Fractions - You are spending too much time on the micro - measures of your analysis, the focus on gender and racial gaps is going to lead you to the conclusion that "Special Programs" need to be developed, more money & time thrown at the question of "why some people just don't get fractions". Analysis of root cause, in this case, is a waste of money. Kids that don't get fractions are having environmental issues with the subject not personal issues.

1 - Culturally there are parents that are not educated themselves and rather than admitting it their children they dismiss the knowledge as unimportant - hey, you even did that with Calculus - this infects their children with a barrier to the knowledge

2 - Education Methods are changing for the wrong reasons. New math teaching concepts are not teaching math very well, in many schools (particularly public schools) there is an over reliance on computer programs and quiz sites to TEACH rather than enforce information. I have experiences with math teachers so checked out that they just write URLs on the board and let the kids fight with the concepts for an hour, that is NOT teaching. Traditional methods from the 70s & 80s were much more effective at insuring kids could handle the subject.

3 - Admission that not all children are created with equal natural talents and abilities. There will always be kids that are better at somethings over others and some kids that will struggle regardless of the methods. Our current system forces all the kids to be placed in the same environment/class with hopes that the smart kids will influence the struggling kids.

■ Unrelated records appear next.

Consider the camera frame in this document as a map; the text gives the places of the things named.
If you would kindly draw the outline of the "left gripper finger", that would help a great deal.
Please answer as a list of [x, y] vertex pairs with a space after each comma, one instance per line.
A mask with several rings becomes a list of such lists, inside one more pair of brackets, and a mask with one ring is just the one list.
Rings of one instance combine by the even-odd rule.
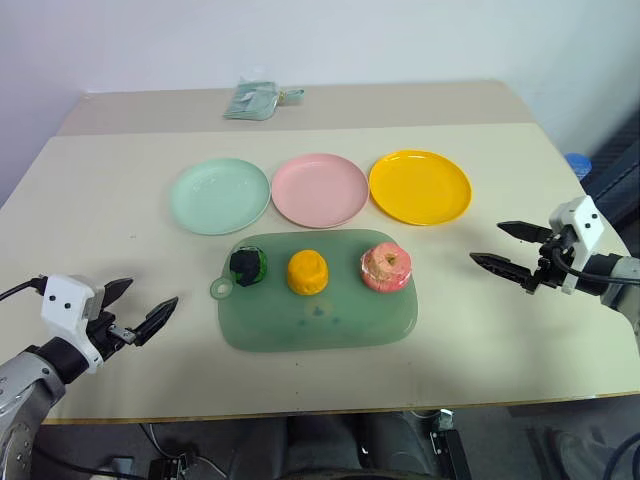
[[133, 284], [133, 282], [134, 280], [132, 278], [120, 278], [105, 284], [101, 310], [106, 309], [109, 305], [118, 300]]
[[157, 334], [172, 316], [178, 302], [179, 298], [173, 297], [154, 307], [146, 315], [145, 320], [133, 330], [134, 344], [142, 346]]

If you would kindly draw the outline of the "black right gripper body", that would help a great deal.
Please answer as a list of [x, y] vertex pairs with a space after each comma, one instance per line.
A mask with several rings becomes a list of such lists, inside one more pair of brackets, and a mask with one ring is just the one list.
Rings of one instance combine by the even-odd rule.
[[575, 242], [576, 234], [571, 226], [564, 226], [559, 233], [551, 230], [551, 237], [539, 249], [538, 267], [525, 289], [528, 293], [534, 294], [540, 285], [551, 288], [562, 285], [567, 273], [560, 268], [556, 257], [564, 261], [566, 251], [571, 250]]

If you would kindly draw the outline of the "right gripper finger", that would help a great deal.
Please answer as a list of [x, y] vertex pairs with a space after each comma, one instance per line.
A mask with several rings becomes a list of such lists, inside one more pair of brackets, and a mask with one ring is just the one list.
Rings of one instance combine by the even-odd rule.
[[523, 289], [528, 287], [532, 278], [531, 271], [511, 260], [489, 253], [470, 253], [470, 258], [484, 270], [511, 282], [517, 283]]
[[523, 221], [499, 222], [497, 227], [510, 236], [529, 243], [544, 244], [551, 237], [549, 228]]

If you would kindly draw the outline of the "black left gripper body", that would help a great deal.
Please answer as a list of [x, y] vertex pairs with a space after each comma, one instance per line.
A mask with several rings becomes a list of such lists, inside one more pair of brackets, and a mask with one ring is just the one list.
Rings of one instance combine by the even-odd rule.
[[91, 320], [87, 324], [87, 336], [103, 362], [106, 362], [125, 345], [131, 345], [136, 340], [134, 331], [117, 326], [115, 320], [114, 314], [101, 311], [95, 320]]

Studies have shown that this is actually more of a drag on the smart kids than a lift on those struggling and it has also been proven that by isolating those that struggle into classes with more tailored approaches they will lift naturally eventually rejoining the faster tracks -- and those smart kids are allowed to bloom without the distraction of stops and starts when someone in the class cannot keep up.... please note - that this is an academic solution not a social one, so much focus on how a kid feels is also distracting the process.

If you want kids to be better at fractions: Improve teaching methods by getting back to teaching, group the students by ability level and overcome the culture drag coming from home.

Calculus --

I think you were trying to protect yourself from argument by using the phrase "pure calculus" and I find that disingenuous to your statement. Calculus and the skills learned in studying higher math in high school had direct influence on the approach to physics, astronomy, chemistry, computer programming (more so than algebra especially when dealing with distributed systems ), statics, data analysis, and almost every digital space in the modern workforce. While your out might apply when it comes to the actual equations, the study of Calculus in high school is less about the equations and more about learning how to solve complicated problems and quite frankly Calculus is the best higher math for that because it will weed out sloppiness.